Have used all Testers for reverse polarity ,,but no earth bis diff ,,we used to carry a couple of metre legths of metal screw ,and wire ,to be sure we would make our own earth ..but havent bothered for some years now ,and were still here..Les


----------



## 100127 (Jul 20, 2006)

Zebedee said:


> Hi J and J
> 
> It's your choice of course, but if I were you I would forget about it.
> 
> ...


Dave, are you saying that reverse polarity on modern MHs is not a problem? My Sargeant box has a light which tells me polarity is reversed. I stick in my short Male/Female lead which I made up to reverse it back again.
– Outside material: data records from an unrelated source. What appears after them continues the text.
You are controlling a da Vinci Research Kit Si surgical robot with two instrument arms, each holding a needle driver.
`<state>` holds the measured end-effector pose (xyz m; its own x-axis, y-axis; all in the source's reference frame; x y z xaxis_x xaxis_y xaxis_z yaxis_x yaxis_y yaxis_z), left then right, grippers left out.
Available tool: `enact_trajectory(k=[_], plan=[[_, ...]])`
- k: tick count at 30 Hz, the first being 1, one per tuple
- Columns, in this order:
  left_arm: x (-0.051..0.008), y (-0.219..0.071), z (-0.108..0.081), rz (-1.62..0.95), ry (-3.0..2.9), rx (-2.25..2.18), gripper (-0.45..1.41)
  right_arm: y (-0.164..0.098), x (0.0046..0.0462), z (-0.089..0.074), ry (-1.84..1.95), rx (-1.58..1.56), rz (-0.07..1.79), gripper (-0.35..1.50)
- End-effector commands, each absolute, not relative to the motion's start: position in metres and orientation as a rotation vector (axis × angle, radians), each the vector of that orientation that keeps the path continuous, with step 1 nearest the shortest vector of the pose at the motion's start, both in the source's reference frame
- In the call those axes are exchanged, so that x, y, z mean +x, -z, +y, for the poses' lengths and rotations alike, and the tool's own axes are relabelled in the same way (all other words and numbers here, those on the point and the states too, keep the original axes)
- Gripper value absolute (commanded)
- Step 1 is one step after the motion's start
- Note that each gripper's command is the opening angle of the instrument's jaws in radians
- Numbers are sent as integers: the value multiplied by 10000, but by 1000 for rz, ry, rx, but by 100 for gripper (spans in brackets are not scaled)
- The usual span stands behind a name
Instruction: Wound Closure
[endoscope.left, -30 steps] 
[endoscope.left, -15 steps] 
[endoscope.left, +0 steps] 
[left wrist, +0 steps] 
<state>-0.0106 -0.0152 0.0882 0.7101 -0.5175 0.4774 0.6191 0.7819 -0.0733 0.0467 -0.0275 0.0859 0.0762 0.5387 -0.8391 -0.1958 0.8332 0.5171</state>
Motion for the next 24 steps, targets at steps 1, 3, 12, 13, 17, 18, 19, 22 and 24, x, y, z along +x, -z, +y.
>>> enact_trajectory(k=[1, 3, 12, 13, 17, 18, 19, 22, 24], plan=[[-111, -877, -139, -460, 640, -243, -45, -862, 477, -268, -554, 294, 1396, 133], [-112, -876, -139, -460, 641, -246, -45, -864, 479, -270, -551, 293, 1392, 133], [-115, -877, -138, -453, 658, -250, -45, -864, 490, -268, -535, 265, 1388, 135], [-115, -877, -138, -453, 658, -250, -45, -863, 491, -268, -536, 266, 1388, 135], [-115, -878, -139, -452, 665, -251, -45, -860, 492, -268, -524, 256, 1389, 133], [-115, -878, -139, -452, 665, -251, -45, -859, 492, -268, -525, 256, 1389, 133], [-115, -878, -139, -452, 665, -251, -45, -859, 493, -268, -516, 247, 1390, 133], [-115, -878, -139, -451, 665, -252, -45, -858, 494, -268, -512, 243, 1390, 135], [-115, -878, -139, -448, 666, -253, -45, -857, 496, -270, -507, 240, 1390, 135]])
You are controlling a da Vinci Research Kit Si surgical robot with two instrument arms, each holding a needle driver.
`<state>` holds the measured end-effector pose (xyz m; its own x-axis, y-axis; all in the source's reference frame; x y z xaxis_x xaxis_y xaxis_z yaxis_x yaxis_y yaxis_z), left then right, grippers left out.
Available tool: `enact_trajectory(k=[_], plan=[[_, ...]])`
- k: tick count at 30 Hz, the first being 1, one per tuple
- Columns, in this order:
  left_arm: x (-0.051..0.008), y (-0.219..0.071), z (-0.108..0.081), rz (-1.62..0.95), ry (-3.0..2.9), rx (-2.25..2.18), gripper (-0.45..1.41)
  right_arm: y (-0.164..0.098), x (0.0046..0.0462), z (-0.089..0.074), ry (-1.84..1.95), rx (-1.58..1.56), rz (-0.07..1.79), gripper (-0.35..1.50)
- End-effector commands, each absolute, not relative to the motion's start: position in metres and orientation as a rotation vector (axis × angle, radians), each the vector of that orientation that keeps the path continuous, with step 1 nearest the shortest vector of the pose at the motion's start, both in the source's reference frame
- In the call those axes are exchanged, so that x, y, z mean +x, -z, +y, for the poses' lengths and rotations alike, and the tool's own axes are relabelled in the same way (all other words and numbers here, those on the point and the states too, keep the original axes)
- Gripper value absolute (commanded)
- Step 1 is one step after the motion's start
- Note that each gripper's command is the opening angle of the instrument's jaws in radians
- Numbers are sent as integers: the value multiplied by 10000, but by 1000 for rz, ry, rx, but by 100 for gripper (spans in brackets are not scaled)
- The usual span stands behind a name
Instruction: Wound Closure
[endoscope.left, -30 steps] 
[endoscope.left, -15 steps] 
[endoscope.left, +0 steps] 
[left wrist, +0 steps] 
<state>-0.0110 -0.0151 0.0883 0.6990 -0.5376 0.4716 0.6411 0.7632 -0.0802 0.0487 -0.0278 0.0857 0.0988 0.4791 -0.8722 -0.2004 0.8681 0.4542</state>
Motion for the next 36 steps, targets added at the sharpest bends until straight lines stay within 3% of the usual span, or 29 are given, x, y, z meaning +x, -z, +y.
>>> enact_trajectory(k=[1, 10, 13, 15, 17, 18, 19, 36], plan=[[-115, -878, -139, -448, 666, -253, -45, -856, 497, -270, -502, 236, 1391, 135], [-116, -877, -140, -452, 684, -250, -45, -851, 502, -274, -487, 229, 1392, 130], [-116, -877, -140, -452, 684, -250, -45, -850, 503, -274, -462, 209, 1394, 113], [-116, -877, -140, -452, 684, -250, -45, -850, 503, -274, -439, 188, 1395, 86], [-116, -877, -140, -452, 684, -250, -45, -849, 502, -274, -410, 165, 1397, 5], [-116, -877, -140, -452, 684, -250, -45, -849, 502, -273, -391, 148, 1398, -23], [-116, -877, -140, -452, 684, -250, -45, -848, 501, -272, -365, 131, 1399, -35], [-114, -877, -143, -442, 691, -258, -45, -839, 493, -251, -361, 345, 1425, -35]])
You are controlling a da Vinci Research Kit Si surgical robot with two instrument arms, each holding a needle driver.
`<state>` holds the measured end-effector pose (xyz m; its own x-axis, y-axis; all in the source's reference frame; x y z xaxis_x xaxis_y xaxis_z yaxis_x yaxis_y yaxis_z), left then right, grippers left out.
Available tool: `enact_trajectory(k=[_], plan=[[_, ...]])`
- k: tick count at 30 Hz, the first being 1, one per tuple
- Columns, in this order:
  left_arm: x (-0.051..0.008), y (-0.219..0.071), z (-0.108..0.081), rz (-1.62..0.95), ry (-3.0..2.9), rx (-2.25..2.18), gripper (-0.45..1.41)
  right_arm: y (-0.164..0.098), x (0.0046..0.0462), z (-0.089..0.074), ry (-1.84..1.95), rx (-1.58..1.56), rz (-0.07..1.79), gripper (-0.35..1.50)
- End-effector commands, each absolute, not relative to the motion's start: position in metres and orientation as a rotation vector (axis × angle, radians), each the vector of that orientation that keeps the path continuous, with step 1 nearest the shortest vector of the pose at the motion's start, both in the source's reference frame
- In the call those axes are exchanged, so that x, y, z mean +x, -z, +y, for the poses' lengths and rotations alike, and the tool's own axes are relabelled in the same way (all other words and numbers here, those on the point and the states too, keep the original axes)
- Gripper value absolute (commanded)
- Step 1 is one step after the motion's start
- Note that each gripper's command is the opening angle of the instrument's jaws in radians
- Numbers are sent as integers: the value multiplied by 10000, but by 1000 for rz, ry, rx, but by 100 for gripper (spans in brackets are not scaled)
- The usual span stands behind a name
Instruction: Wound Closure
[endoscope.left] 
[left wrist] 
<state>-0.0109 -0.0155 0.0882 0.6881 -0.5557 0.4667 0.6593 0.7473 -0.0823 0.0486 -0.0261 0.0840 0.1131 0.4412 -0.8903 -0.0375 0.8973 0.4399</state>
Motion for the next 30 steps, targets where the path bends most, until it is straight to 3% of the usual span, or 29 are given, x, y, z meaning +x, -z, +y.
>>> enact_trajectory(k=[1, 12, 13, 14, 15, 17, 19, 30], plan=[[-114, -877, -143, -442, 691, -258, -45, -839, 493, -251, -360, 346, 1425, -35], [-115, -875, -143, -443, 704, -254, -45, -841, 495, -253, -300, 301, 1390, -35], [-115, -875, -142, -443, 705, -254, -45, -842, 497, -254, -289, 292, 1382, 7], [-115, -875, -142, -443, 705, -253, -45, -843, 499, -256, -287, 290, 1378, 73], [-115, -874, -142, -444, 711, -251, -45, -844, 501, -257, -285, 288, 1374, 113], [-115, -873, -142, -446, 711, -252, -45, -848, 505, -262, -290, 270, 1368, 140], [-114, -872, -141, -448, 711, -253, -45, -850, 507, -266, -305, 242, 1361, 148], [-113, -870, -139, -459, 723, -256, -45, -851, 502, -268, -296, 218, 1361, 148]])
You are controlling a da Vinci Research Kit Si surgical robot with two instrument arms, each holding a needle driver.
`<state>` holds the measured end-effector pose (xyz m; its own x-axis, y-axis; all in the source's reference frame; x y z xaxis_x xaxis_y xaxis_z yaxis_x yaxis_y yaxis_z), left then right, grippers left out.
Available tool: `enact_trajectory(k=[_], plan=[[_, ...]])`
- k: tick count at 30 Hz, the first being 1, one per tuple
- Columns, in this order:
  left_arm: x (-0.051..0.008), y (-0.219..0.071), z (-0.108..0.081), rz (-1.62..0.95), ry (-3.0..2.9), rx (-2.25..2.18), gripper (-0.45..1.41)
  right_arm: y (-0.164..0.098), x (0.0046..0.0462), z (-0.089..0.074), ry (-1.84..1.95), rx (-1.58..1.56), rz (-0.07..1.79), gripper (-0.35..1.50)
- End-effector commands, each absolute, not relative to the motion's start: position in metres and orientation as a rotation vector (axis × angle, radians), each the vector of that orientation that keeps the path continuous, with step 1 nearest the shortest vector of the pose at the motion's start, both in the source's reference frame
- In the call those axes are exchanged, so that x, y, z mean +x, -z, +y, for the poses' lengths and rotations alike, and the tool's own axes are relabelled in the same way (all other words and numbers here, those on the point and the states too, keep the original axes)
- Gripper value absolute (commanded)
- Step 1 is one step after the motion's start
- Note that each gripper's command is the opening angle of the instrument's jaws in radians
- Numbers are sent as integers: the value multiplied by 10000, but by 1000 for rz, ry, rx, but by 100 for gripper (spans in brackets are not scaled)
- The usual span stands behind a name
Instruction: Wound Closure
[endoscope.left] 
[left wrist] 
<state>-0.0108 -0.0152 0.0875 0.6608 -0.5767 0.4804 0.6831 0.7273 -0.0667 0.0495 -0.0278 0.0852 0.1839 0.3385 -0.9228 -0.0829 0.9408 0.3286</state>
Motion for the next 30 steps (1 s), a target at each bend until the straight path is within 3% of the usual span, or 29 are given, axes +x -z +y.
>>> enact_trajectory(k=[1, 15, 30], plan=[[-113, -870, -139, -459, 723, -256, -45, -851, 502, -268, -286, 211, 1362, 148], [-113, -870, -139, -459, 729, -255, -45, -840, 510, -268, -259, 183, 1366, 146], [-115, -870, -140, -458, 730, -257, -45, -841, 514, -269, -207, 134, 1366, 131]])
What your saying is I don't need it, correct?


----------



## Zebedee (Oct 3, 2007)

Blobsta said:


> Dave, are you saying that reverse polarity on modern MHs is not a problem? My Sargeant box has a light which tells me polarity is reversed. I stick in my short Male/Female lead which I made up to reverse it back again. What your saying is I don't need it, correct?


Hi Blobsta

It's not a problem on any motorhome if you unplug appliances before opening them up and delving inside - as has been explained in this thread and many others. :wink:

I was referring to Continental motorhomes in my first post. John has a Dethleffs, so that will almost certainly have double pole switches. No problem there then, even if appliances are not unplugged before being worked on. They will be totally isolated if the mains switch is in the off position. _(I would still unplug though - most definitely!!)_

My Sargent unit has the same indicator as yours, but I never bother with it. Continue to use your short lead by all means if you have any concerns. It won't do any harm and if it puts your mind at rest it's worth the minimal effort involved. 

Dave


----------



## bigtwin (May 24, 2008)

Blobsta said:


> Dave, are you saying that reverse polarity on modern MHs is not a problem? My Sargeant box has a light which tells me polarity is reversed. I stick in my short Male/Female lead which I made up to reverse it back again. What your saying is I don't need it, correct?


Correct! 
Unless you intend messing around behind panels etc WITHOUT taking all the precautions that Dave mentioned.


----------



## tonyt (May 25, 2005)

TV175 said:


> Hi all
> I've heard some stories about cross polarity on foreign sites and that it can mess up your van electrics? Can anyone tell me how to test for cross polarity on a site ? do i need to take a meter with me ? and what if the socket does not have an earth ? possibly taking the motor home abroad next year.Thanks john+julie


As has been made clear on this, and numerous other threads on the subject, the earthing check is far far more important than the polarity (polarisation?) check.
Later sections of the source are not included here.